Like all re-estimation tools, \htool{HERest} allows a floor to be set on
each individual variance by defining a variance floor macro for each data
stream (see chapter~\ref{c:Training}). The configuration variable {\tt
VARFLOORPERCENTILE} allows the same thing to be done in a different way
which appears to improve recognition results. By setting this to e.g. 20,
the variances from each dimension are floored to the 20th percentile of the
distribution of variances for that dimensioon.
%as suggested in:
%\bibitem[Lee, Giachin, Rabiner, Pieraccini \& Rosenberg, 1992]{lee92csl}
%Lee C-H., Giachin E., Rabiner L.R., Pieraccini R. \& Rosenberg A.E.
%(1992). ``Improved Acoustic Modeling for Large Vocabulary Continuous
%Speech Recognition,'' {\it Computer Speech and Language} {\bf 6}, pp.
%103-127.
\htool{HERest} supports two specific methods for initilisation of
model parameters , \textit{single pass retraining} and \textit{2-model
reestimation}.
\textit{Single pass retraining} is useful when the parameterisation of
the front-end (e.g. from MFCC to PLP coefficients) is to be modified.
Given a set of well-trained models, a set of new models using a
different parameterisation of the training data can be generated in a
single pass. This is done by computing the forward and backward
probabilities using the original well-trained models and the original
training data, but then switching to a new set of training data to
compute the new parameter estimates.
In \textit{2-model re-estimation} one model set can be used to obtain
the forward backward probablilites which then are used to update the
parameters of another model set. Contrary to \textit{single pass
retraining} the two model sets are not required to be tied in the
same fashion. This is particulary useful for training of single
mixture models prior to decision-tree based state clustering. The use
of 2-model re-estimation in \htool{HERest} is triggered by setting the
config variables {\tt ALIGNMODELMMF} or {\tt ALIGNMODELDIR} and {\tt
ALIGNMODELEXT} together with {\tt ALIGNHMMLIST} (see section \ref{s:twomodel}).

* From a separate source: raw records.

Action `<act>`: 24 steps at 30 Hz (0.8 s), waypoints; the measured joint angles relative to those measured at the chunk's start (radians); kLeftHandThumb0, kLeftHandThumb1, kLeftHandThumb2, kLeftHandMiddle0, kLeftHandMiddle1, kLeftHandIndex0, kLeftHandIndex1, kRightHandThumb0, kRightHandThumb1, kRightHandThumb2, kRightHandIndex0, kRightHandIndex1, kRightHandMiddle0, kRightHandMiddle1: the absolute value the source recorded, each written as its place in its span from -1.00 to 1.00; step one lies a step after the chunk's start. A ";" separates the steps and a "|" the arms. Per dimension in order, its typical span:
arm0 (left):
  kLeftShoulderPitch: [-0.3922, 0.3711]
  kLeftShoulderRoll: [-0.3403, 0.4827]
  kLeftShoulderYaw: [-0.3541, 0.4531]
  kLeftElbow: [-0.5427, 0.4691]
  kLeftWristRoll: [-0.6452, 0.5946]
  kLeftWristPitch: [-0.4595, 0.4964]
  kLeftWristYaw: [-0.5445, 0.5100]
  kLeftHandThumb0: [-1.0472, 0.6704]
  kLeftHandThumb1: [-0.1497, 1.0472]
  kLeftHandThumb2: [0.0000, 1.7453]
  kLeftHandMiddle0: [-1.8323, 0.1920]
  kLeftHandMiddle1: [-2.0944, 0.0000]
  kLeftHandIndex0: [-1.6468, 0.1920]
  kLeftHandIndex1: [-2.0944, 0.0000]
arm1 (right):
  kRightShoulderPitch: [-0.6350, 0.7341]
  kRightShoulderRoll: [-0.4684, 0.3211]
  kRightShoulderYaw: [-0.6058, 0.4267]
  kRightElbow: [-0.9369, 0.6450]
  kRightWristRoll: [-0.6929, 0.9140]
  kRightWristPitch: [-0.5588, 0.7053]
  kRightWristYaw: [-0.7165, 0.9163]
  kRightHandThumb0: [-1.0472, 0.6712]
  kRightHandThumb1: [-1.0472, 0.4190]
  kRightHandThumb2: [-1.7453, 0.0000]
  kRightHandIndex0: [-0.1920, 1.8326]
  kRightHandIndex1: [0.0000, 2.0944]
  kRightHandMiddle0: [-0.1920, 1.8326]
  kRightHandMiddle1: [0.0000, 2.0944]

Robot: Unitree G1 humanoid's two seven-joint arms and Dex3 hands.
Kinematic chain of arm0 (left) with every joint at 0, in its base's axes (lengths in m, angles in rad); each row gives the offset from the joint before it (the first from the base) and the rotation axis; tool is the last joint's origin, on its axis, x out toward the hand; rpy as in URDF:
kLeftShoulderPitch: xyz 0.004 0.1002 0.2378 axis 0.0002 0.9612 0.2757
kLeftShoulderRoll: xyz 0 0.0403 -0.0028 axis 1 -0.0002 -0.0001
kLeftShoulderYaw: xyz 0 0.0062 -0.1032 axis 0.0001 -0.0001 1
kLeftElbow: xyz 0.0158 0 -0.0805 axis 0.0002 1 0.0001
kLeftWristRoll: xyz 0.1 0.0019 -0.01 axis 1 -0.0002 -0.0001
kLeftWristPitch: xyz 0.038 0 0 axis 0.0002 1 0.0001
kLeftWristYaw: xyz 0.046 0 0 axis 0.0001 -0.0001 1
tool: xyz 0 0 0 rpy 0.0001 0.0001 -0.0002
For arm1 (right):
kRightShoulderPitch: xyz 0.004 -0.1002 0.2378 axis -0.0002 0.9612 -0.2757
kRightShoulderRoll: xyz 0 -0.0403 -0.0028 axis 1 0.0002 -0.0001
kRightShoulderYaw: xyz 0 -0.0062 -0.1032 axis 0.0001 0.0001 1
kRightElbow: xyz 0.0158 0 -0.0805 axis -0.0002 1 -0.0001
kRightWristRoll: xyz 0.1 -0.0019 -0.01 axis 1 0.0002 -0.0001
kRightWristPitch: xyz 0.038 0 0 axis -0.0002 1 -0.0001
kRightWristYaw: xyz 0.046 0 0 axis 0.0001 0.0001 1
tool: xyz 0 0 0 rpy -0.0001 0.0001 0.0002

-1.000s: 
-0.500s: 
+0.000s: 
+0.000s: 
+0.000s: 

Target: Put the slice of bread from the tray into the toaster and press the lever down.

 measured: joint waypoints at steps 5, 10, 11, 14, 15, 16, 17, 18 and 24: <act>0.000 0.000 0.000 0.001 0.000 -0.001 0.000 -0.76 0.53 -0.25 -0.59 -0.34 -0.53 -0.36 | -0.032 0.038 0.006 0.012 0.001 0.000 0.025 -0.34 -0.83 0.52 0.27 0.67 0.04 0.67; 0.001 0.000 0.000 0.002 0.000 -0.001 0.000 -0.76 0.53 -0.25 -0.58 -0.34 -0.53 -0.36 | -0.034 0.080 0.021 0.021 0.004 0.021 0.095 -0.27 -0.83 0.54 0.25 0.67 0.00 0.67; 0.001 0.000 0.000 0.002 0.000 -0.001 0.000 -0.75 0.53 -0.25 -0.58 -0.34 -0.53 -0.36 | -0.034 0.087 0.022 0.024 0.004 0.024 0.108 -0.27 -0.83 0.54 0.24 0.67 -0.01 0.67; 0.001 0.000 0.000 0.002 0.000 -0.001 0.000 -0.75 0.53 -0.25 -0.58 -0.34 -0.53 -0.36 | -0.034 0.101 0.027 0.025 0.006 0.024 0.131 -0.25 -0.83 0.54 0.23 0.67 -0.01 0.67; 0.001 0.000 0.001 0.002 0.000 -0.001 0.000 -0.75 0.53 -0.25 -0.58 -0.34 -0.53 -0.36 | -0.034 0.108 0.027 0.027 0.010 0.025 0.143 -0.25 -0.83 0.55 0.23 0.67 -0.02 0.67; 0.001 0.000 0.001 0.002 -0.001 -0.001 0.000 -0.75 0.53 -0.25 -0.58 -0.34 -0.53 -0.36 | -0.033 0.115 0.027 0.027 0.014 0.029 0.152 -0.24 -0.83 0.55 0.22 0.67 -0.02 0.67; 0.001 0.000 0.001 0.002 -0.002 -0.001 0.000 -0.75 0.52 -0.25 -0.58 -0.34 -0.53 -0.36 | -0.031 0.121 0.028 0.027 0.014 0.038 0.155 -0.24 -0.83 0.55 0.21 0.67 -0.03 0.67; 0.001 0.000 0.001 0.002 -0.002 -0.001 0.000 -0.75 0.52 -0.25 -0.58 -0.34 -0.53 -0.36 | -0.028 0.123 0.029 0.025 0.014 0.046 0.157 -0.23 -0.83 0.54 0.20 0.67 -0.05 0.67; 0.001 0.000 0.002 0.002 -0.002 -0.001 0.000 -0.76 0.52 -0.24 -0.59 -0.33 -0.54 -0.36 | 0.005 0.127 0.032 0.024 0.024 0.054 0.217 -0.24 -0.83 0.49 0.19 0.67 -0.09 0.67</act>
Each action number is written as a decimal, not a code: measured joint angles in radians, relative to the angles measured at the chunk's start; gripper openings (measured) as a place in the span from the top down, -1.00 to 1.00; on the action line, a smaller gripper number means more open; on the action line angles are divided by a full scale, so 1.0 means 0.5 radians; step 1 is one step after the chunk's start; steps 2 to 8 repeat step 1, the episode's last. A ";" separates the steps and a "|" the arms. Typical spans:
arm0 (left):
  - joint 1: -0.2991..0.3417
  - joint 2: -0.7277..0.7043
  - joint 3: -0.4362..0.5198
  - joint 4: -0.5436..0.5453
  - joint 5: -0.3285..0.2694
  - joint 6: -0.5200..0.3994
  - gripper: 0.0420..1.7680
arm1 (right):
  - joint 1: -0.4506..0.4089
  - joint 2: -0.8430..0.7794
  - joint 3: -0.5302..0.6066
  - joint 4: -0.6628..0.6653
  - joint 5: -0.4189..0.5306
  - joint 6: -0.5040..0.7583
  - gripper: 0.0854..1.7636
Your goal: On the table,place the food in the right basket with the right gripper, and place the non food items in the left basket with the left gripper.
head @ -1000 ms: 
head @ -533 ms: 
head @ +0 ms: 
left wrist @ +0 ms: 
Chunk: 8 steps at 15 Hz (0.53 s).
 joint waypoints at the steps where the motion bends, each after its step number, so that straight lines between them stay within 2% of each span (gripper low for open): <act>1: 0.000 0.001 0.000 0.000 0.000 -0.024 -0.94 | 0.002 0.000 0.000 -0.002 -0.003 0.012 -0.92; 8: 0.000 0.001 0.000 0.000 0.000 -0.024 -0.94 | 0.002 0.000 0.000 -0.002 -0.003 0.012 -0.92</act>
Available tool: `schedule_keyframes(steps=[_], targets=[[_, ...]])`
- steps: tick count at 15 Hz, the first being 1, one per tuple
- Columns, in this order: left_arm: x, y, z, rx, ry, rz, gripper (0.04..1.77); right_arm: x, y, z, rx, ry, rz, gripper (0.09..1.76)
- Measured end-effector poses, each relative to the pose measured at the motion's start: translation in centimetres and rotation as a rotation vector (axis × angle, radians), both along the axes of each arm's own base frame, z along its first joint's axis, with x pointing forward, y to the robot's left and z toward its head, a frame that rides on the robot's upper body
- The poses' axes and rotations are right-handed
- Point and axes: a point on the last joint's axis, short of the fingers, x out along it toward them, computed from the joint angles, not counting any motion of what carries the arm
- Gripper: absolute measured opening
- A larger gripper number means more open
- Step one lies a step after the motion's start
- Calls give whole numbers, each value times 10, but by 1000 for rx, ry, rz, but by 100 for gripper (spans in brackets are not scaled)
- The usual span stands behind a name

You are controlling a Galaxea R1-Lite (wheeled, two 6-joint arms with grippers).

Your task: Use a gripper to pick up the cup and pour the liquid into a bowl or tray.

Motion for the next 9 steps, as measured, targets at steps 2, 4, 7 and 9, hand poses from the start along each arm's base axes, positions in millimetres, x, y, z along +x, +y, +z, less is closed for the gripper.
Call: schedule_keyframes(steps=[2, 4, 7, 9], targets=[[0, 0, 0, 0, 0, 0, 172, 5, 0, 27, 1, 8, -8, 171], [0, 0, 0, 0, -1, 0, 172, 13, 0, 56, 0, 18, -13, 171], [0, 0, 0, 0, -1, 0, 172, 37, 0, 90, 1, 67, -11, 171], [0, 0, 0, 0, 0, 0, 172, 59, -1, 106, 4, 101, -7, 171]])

As the model list can differ for the alignment model set a seperate set of
input transforms may be specified using the {\tt ALIGNXFORMDIR} and
{\tt ALIGNXFORMEXT}.
\htool{HERest} for updating model parameters operates in two distinct stages.
\begin{enumerate}
\item
In the first stage, one of the following two options applies
\begin{enumerate}
\item
Each input data file contains training data which is
processed and the accumulators for state occupation,
state transition, means and variances are updated.
\item
Each data file contains a dump of the accumulators
produced by previous runs of the program. These
are read in and added together to form a single set
of accumulators.
\end{enumerate}
\item
In the second stage, one of the following options applies
\begin{enumerate}
\item
The accumulators are used to calculate new
estimates for the HMM parameters.
\item
The accumulators are dumped into a file.
\end{enumerate}
\end{enumerate}
Thus, on a single processor the default combination 1(a) and 2(a) would
be used. However, if N processors are available then the
training data would be split into N equal groups and \htool{HERest} would
be set to process one data set on each processor using the combination
1(a) and 2(b).
When all processors had finished, the
program would then be run again using the combination 1(b) and 2(a)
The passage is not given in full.